READ: Genesis 37-39, Psalm 13, Matthew 13, Acts 13
Guilt-Based Theology of Sin
“How can I do this great wickedness, and sin against God?” Joseph asks when he is tempted by Potiphar’s wife. David after sinning against Uriah, his own honor and family, and even Bathsheba, makes this startling confession in Psalm 51: “Against thee [God] and thee only have I sinned!”
The Christian theology of sin is guilt-based. Even if no one else knows what we have done, even if the sin is internal (e.g. pride), it is damning for we have offended the holiness of God. Pre-Christian (Judaism) and post-Christian (Islam) theologies of sin are much more shame-based. Sin is most heinous when its effects ripple out among the community and insult the honor of those related to the sinner. The more people that our actions negatively affect, the more serious is the sin.
A holy God, however, is just as insulted by secret sins, for all sin is under His wrath.
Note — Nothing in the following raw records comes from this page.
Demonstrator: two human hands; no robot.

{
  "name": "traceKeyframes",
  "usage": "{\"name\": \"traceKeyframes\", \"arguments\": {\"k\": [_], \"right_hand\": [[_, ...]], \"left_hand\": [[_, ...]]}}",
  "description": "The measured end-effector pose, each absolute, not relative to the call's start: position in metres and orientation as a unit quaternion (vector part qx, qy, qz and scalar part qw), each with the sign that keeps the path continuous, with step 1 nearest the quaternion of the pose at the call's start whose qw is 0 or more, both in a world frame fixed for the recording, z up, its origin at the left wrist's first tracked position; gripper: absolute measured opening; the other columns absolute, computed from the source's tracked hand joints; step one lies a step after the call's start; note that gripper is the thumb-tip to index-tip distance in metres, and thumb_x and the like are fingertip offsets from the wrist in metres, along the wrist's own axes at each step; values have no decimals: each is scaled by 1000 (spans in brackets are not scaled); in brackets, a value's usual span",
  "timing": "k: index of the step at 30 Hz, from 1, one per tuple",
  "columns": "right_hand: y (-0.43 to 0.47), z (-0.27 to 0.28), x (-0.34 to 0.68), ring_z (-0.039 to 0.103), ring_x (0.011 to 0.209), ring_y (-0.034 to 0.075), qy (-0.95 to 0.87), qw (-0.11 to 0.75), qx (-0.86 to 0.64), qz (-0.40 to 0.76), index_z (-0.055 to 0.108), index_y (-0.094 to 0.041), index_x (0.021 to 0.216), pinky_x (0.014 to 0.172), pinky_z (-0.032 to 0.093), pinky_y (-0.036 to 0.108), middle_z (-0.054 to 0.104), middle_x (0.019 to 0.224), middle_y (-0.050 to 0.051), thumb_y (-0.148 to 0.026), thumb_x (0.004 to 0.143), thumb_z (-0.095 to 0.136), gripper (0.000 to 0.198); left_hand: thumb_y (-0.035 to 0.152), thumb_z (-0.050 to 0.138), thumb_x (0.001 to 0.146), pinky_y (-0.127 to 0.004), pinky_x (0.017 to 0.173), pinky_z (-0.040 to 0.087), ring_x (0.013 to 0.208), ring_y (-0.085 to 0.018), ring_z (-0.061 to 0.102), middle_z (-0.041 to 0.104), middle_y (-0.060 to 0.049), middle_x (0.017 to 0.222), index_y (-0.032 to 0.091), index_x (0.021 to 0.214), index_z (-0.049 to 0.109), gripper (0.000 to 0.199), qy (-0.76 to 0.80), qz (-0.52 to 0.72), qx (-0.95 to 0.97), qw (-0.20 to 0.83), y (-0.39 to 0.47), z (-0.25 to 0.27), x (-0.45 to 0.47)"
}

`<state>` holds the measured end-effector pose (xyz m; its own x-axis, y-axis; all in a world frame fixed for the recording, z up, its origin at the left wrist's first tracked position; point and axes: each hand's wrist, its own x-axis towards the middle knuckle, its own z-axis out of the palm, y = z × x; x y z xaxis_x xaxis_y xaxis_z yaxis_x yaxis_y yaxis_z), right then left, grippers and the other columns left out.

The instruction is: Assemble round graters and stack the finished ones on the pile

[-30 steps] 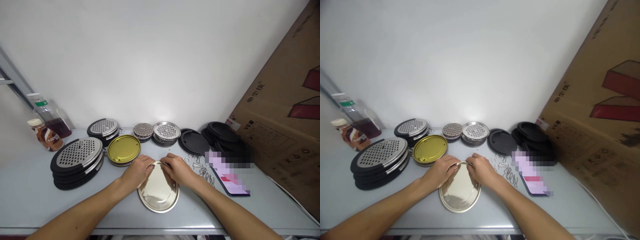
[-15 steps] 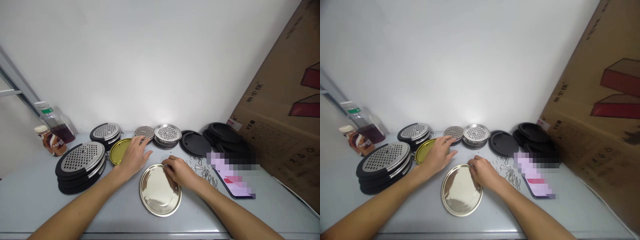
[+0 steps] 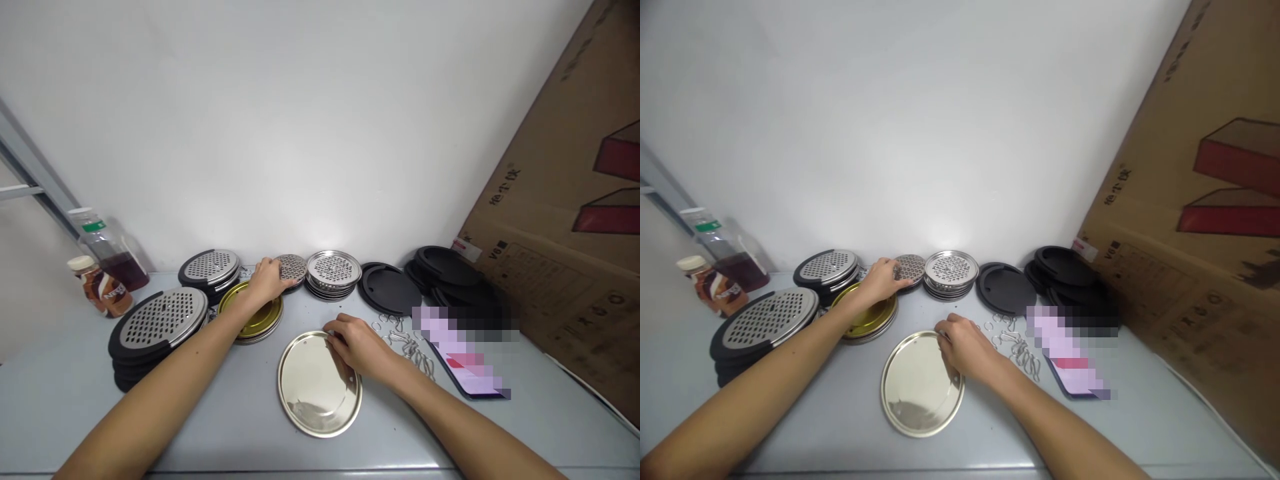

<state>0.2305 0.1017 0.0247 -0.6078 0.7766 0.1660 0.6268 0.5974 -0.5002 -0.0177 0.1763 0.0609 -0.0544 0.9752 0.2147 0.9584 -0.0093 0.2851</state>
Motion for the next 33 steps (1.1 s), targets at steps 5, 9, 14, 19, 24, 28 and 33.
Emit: {"name": "traceKeyframes", "arguments": {"k": [5,9,14,19,24,28,33], "right_hand": [[102,24,231,63,83,18,-876,189,-397,197,71,-20,101,73,43,26,64,89,7,-20,94,48,24],[103,25,231,63,83,18,-873,193,-398,204,71,-20,101,74,44,26,64,89,7,-22,93,48,24],[106,27,234,64,88,20,-867,206,-403,210,71,-19,105,80,45,28,68,94,8,-25,94,48,26],[116,29,240,66,93,22,-849,232,-442,174,70,-15,110,83,45,30,72,101,11,-21,93,45,30],[126,31,248,67,90,23,-828,247,-479,158,71,-16,108,80,46,30,74,98,10,-21,92,45,30],[126,30,248,68,89,22,-830,237,-478,165,71,-17,108,79,46,30,74,96,9,-23,92,47,29],[122,27,246,68,88,22,-840,213,-467,177,70,-16,111,79,46,30,74,99,10,-26,92,50,30]], "left_hand": [[58,69,74,-34,98,42,117,-32,54,57,-17,123,12,115,62,62,698,199,687,28,179,58,-20],[58,70,74,-34,98,42,115,-31,56,58,-15,123,13,113,64,60,698,217,682,29,177,60,-21],[58,69,75,-36,101,41,118,-30,55,59,-15,126,15,112,66,57,695,235,679,25,152,80,-28],[58,72,73,-45,104,42,120,-31,55,59,-11,130,21,110,68,53,619,268,736,62,81,89,-31],[47,81,68,-48,106,43,127,-32,51,51,-8,142,30,120,64,58,532,228,792,195,10,64,-12],[40,85,64,-46,106,44,127,-31,52,50,-8,142,31,124,62,65,507,190,808,232,-2,49,2],[43,85,63,-48,108,39,130,-32,45,53,-8,137,29,123,62,66,479,135,842,207,9,52,6]]}}
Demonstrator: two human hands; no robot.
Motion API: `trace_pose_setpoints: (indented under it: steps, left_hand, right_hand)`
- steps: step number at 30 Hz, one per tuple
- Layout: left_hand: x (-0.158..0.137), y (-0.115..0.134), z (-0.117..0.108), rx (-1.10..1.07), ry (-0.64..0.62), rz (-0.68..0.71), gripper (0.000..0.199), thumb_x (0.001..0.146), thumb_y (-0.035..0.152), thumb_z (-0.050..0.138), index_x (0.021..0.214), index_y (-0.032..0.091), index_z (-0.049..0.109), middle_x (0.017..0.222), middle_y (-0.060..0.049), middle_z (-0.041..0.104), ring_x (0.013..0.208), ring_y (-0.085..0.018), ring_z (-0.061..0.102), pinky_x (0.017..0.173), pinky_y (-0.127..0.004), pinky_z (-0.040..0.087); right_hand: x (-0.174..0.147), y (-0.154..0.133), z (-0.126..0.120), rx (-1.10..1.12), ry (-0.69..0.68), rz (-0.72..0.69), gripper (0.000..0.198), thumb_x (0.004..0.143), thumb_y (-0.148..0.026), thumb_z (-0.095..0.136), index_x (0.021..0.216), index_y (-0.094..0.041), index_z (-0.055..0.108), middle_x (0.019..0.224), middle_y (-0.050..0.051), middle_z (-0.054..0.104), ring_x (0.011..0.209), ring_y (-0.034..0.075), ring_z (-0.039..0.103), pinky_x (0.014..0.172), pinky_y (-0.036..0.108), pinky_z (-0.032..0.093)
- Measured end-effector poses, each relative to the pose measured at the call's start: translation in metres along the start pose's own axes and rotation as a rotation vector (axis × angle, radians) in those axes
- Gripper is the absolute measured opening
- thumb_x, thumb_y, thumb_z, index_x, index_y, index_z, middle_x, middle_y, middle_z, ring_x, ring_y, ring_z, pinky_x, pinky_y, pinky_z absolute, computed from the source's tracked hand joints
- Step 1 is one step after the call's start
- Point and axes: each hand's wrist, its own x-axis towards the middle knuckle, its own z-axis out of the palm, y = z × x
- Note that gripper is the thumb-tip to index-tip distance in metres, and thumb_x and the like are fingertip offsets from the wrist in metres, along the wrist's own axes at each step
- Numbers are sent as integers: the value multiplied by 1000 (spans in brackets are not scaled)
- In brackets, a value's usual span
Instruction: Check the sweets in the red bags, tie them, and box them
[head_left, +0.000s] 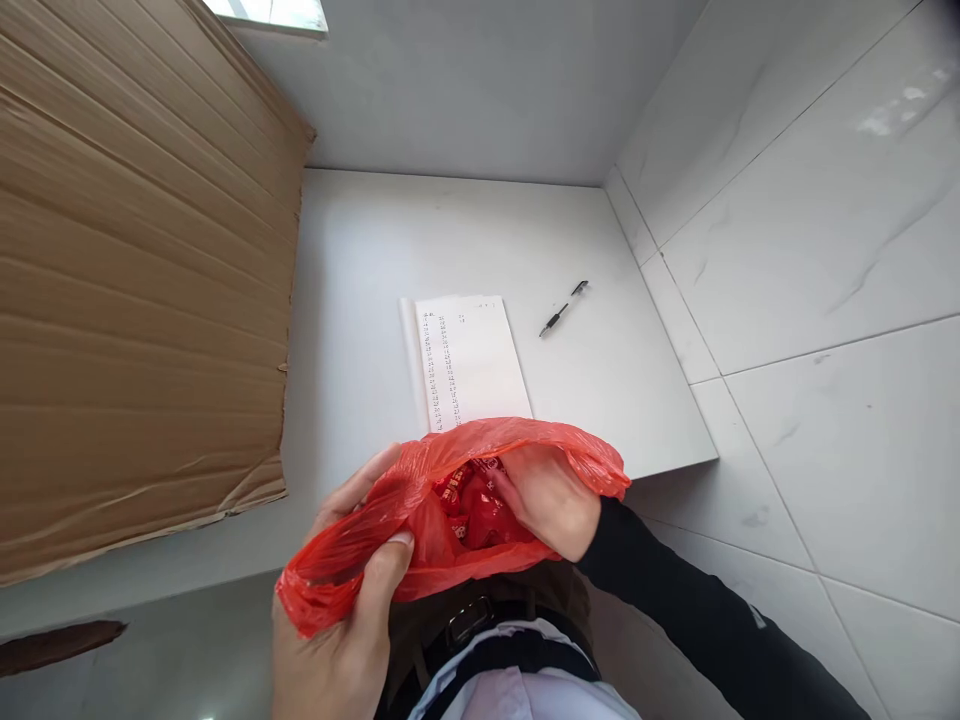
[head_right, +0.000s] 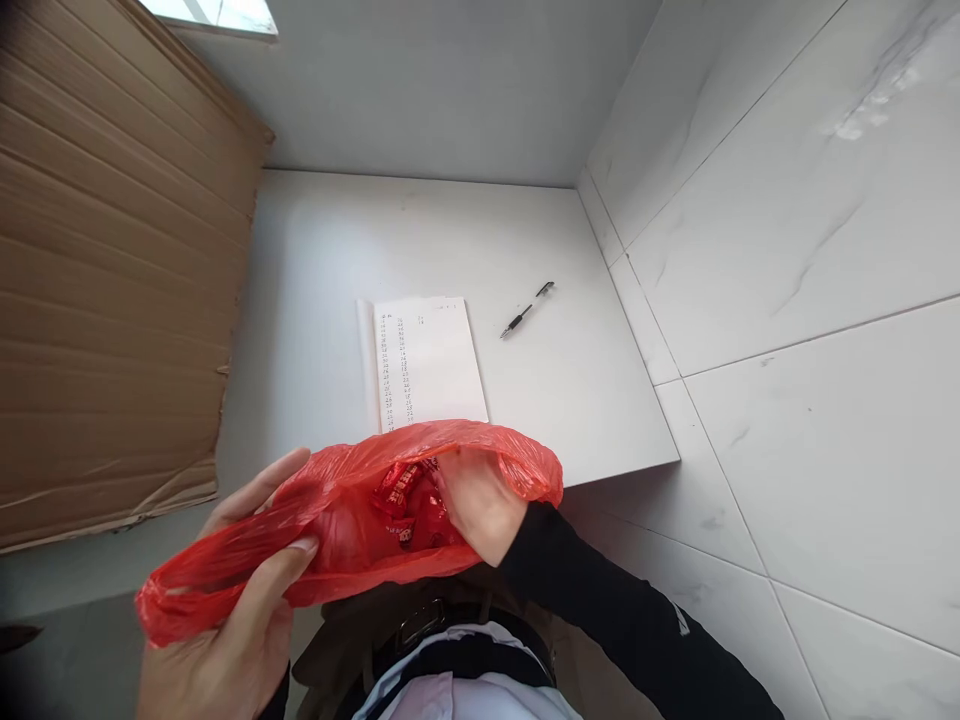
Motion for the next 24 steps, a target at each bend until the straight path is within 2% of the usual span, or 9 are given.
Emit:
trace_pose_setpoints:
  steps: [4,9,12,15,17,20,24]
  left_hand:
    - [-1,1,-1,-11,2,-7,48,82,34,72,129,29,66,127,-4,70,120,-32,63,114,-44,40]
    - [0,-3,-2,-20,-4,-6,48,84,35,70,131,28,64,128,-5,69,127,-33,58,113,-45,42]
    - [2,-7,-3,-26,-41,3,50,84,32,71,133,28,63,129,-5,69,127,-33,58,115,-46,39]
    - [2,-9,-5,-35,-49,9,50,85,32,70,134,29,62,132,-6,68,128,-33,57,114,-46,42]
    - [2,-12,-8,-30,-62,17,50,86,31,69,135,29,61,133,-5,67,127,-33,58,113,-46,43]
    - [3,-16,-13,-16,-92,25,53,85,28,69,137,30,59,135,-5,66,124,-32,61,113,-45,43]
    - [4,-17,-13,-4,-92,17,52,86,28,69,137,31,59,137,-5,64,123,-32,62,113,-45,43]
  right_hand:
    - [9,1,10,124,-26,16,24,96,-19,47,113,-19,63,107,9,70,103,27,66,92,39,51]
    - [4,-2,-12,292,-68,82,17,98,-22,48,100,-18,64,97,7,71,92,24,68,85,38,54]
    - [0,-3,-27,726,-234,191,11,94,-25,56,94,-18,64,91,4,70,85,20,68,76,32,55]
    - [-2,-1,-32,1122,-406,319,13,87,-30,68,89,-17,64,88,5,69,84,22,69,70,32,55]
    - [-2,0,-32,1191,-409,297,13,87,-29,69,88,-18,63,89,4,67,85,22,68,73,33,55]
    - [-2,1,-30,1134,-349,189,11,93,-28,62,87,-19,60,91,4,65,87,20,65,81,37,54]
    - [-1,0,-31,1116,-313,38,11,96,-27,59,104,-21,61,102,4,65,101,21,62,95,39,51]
Our internal accommodations of sin (pride, lust, attitude, jealousy, etc.) are just as offensive to God as our errant external actions. The internal concessions are the root; the external action is the fruit. We are in a daily mortal struggle. We are in an unending (’til death) boxing match that never ends. Sin seduces us moment by moment: “Come and lie with me!” We must not only with Joseph say “no” repeatedly, holding up our prayer gloved hands, we must also keep moving our feet (moving away from the barrage of sin’s fists) that we are not even near temptation. Sometimes we also just have to leave what is rightfully ours and just flee.
Let us not be the fools who critique the outward failings of those around us without acknowledging that our inward sins are just as ugly, just as lethal. We must be committed to a lifelong boxing match resisting an untiring foe. “He did not heed her, to lie with her, nor to be with her” (Gen. 39:10). God is so pure that my internal sins, the sins which do not involve or shame anyone else, are enough to condemn me to judgment. “Foul I to the fountain fly, cleanse me Savior or I die.”